Shirley Patricia Mallmann (born February 15, 1977) is a Brazilian model. She is considered the first Brazilian top model and is best known for her work with Jean Paul Gaultier, who immortalized her silhouette in his first perfume, "Classique" in a 2002 ad. Known for her unique runway walk, Mallmann was also featured on multiple covers of Vogue, Elle, Marie Claire, Cosmopolitan among others worldwide. She was also named celebrity of the year by E! Entertainment in 1999.

==Early life and career==
Mallmann was born in Santa Clara do Sul, Rio Grande do Sul. She is of German-Brazilian descent. Besides her native Portuguese, Mallmann also speaks German, English and Italian.

Before becoming a model, she worked in a shoe factory in Rio Grande do Sul until the age of 18. In 1995, she moved to São Paulo owning only R$300. Her first modeling job was in 1995 when she appeared on the cover of Brazilian Elle magazine.

Mallmann's international career began with the arrival of photographer Ellen von Unwerth in Brazil for Forum's 1996 winter campaign. Mallmann wasn't the main model in the campaign, but Von Unwerth turned her into the protagonist and nominated her for several jobs, such as the cover of the French Marie Claire with Patrick Demarchelier, the cover of the Italian Glamour magazine, and editorials for Harper's Bazaar and the Italian Vogue.
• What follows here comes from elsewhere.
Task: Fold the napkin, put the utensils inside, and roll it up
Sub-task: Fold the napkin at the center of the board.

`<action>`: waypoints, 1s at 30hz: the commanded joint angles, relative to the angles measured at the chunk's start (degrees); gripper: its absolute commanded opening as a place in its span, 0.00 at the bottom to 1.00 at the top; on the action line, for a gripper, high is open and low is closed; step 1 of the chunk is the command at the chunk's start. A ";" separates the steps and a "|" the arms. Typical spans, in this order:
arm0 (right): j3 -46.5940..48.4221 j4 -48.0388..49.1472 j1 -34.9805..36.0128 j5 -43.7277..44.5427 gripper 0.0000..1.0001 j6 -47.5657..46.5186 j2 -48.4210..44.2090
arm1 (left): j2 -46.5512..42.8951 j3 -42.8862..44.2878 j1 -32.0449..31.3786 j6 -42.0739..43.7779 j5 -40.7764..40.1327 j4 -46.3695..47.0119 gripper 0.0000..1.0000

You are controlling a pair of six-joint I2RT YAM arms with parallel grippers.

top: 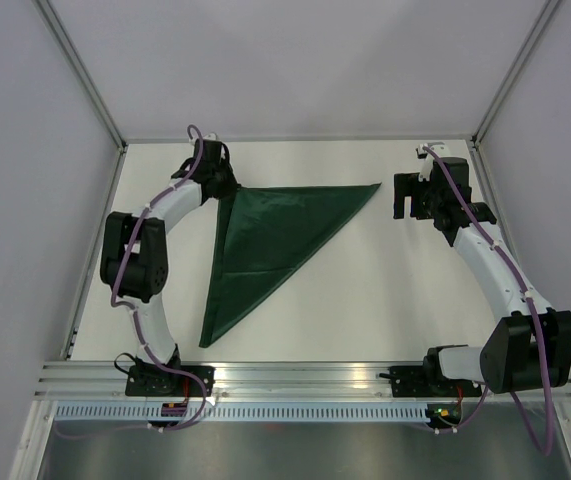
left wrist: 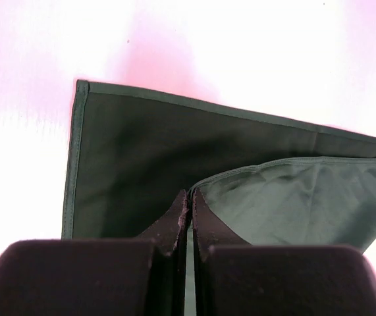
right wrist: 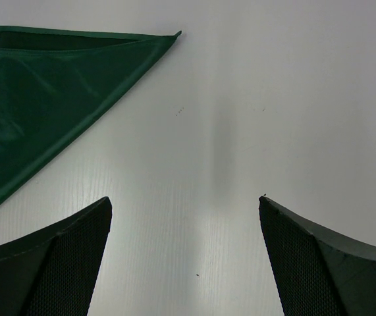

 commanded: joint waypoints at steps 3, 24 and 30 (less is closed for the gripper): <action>0.10 -1.24 -0.16 0.61 0.97 -1.59 -0.84 | 2.22 5.10 0.97 2.29 1.71 -1.56 0.02; 0.19 -1.24 -0.16 0.35 0.97 -1.94 0.47 | 6.35 9.58 3.26 3.34 2.14 -2.96 0.02; 0.19 -1.15 -0.16 0.35 0.97 -2.12 0.74 | 7.23 10.64 3.70 3.52 2.14 -3.49 0.02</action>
Mallmann went to New York and returned to her country as a supermodel.

She appeared in the Pirelli Calendar photographed by Herb Ritts in June 1999, and was chosen by US TV channel E! as "Celebrity of the Year" in 1999.

In 2002, Mallmann starred in a commercial for Jean Paul Gaultier's perfume "Classique", who immortalized her silhouette in the bottle.
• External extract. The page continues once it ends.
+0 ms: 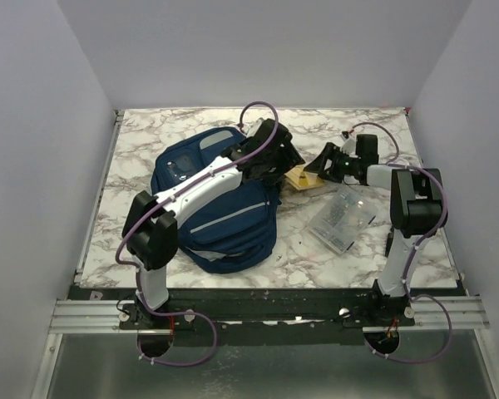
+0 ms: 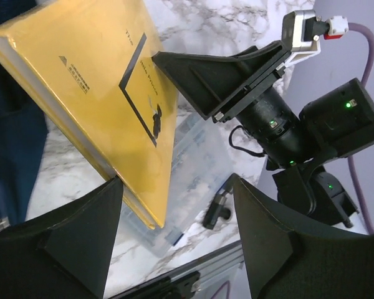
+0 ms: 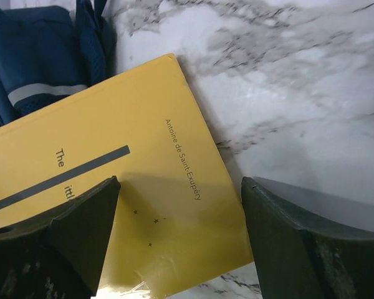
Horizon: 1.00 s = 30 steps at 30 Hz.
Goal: Pack the student bag
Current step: Pick up the book from the center of the board.
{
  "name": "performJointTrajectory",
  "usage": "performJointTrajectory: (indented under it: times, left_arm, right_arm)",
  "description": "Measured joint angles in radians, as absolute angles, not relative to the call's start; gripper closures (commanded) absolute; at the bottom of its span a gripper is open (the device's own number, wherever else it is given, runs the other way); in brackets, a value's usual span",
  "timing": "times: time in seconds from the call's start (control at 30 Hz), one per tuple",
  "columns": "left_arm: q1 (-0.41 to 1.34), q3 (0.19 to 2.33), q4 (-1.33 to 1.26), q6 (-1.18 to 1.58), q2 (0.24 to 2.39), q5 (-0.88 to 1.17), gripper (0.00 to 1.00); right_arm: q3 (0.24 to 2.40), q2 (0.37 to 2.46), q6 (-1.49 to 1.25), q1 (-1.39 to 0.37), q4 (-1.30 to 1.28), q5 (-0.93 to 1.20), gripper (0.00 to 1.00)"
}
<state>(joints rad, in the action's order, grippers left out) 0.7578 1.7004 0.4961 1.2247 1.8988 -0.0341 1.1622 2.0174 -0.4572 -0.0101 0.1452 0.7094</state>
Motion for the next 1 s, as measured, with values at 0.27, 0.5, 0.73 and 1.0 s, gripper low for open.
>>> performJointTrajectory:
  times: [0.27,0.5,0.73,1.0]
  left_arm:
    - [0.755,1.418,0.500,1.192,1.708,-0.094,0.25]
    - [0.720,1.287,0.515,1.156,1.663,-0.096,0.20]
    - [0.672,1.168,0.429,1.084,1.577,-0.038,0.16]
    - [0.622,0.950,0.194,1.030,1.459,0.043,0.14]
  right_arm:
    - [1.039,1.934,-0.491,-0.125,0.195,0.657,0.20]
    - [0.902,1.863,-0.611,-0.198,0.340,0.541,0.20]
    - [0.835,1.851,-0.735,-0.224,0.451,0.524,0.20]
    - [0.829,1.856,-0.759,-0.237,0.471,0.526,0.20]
Her career includes runway for designers such as Valentino, Alexander McQueen, Oscar de la Renta, Alberta Ferretti, Bottega Veneta, Carolina Herrera, Christian Lacroix, Marc Jacobs, Prada, Chanel, Christian Dior, Miu Miu, Donna Karan, Giorgio Armani, Gianni Versace, Hermès, Ann Demeulemeester, Givenchy, Ralph Lauren, Vivienne Westwood, Anna Sui, Betsey Johnson, Richard Tyler, Anna Molinari, Badgley Mischka, Bill Blass, Blumarine, Chloé, Cynthia Rowley, Dirk Bikkembergs, Ellen Tracy, Fendi, Gianfranco Ferré, Lanvin, Nina Ricci, Dirk Bikkembergs, Helmut Lang, Kenzo, Guy Laroche, Roberto Cavalli, Alexandre Herchcovitch, Emanuel Ungaro, John Galliano, Karl Lagerfeld, Krizia, Max Mara, Mila Schön, Catherine Malandrino, Ocimar Versolato, Salvatore Ferragamo, Sonia Rykiel, Thierry Mugler, Alessandro Dell'Acqua, Gai Mattiolo, Iceberg, Hervé Léger, Rifat Özbek, Rocco Barocco and Sportmax.

She did advertisements for Yves Saint Laurent, Chanel, Jean Paul Gautier, Dolce and Gabbana, Colcci, Emporio Armani, Lacoste, Alberta Ferretti, Guess?, Gianfranco Ferré, La Perla, Roberto Cavalli, Vivara, Marks & Spencer, Blumarine and Saks, as well as a 2001 appearance in the Sports Illustrated Swimsuit Issue and the covers of multiple issues of Vogue, Elle and Marie Claire around the world.

Mallmann holds the record for the most appearances on the cover of Brazilian magazine Donna, being featured in 8 covers between 1995 and 2013.

In 2012, Mallmann appeared in a tribute to the James Bond franchise in celebration of its 50th anniversary for the Brazilian Elle magazine. She starred in a video directed by Manuel Nogueira titled "Bond Girl Reloaded", where she dons looks from Alexandre Herchcovitch and Balmain, while battling armed villains, ending in a fiery explosion.

==Personal life==
Since 2002, Mallmann has been married to American hair stylist Zaiya Latt. They live in New York and have two sons, Axil, born in 2002, and Ziggy, born in 2008.

She is an ambassador of the international Sea Shepherd Conservation Society, which protects marine animals and deals with them in case of spilled oil.